Task brief – Copy, exactly as written, the lines that begin at the one containing "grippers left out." and end at the one containing "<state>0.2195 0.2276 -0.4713". Skip any pictures in the data below.

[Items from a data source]
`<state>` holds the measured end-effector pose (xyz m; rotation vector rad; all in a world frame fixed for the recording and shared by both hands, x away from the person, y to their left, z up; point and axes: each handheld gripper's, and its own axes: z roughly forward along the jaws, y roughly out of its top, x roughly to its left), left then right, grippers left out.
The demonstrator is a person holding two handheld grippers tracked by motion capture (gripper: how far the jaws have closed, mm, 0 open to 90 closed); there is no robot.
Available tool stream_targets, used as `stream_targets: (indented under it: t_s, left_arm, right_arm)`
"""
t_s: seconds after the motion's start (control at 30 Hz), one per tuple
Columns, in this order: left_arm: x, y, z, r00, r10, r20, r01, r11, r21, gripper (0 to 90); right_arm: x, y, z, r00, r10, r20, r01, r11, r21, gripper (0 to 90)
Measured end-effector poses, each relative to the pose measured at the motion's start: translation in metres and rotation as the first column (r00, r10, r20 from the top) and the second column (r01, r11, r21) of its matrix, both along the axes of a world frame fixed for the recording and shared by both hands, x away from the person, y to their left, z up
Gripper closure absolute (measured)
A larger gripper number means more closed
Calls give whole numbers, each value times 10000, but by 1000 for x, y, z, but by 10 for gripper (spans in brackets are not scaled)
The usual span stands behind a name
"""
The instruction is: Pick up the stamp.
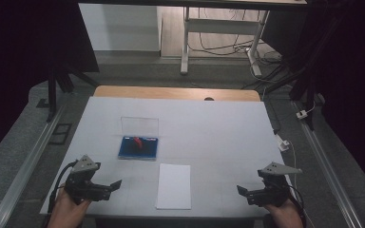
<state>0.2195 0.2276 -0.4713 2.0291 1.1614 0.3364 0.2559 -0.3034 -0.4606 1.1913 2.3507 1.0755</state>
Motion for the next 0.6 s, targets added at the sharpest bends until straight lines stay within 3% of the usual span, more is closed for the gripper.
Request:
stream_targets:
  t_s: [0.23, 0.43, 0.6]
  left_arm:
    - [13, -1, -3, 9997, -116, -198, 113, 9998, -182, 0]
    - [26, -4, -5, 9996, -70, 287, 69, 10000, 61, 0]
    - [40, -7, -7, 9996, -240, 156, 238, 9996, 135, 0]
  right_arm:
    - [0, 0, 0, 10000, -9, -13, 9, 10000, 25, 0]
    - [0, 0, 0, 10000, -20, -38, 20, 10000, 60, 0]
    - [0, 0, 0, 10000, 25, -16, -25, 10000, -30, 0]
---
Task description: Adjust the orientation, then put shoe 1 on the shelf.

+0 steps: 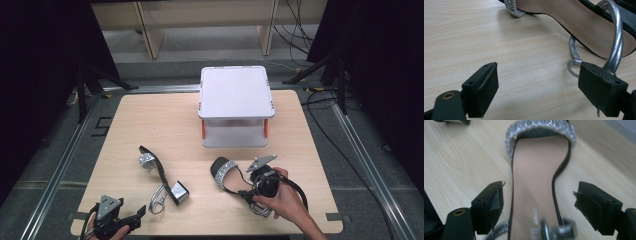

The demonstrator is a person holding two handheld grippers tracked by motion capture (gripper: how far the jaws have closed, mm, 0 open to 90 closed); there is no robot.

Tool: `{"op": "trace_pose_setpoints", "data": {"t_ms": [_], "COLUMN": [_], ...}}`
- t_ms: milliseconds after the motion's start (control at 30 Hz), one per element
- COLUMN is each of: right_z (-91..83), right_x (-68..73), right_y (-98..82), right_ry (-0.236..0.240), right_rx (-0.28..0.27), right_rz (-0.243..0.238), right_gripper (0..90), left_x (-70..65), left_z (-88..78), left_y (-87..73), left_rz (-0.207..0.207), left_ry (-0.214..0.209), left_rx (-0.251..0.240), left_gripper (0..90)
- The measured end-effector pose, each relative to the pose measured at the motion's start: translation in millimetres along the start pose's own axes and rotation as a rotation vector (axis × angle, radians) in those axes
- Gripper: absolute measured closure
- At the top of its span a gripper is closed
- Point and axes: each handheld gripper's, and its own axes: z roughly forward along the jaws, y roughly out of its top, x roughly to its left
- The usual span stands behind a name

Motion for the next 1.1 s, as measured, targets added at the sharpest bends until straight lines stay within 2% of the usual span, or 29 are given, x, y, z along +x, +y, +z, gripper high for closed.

Worked solution –
`<state>` holds the measured end-effector pose (xyz m; rotation vector rad; all in a world frame fixed for the recording and shared by both hands, x away from the person, y to their left, z up; point and axes: each handheld gripper's, and its own axes: z roughly forward along the jaws, y roughly out of its top, x roughly to its left), left then right, grippers left out.
The demonstrator is a person holding two handheld grippers tracked by motion capture (gripper: how far the jaws have closed, mm, 0 open to 90 closed); there is no robot.
Available tool stream_targets, used as `stream_targets: (indented under it: t_s, left_arm, right_arm)`
"""
t_s: seconds after the motion's start (control at 30 Hz), one per tuple
Columns, in this order: left_arm: x, y, z, r00, r10, r20, r01, r11, r21, gripper (0 to 90); right_arm: x, y, z, r00, r10, r20, r01, r11, r21, gripper (0 to 90)
Measured end-effector poses, each relative to the pose measured at the motion's start: translation in metres and rotation as the first column (r00, r10, r20 from the top) and the second column (r01, r11, r21) of its matrix, both along the axes of a world frame fixed for the recording and shared by both hands, x away from the person, y to their left, z up
Gripper closure absolute (measured)
A larger gripper number means more closed
Calls give whole numbers, each value times 10000, but by 1000 for x, y, z, but by 10 for gripper (spans in brackets are not scaled)
The usual span stands behind a name
"""
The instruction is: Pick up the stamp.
<state>0.2195 0.2276 -0.4713 2.0291 1.1614 0.3364 0.2559 -0.3034 -0.4606 1.1913 2.3507 1.0755</state>

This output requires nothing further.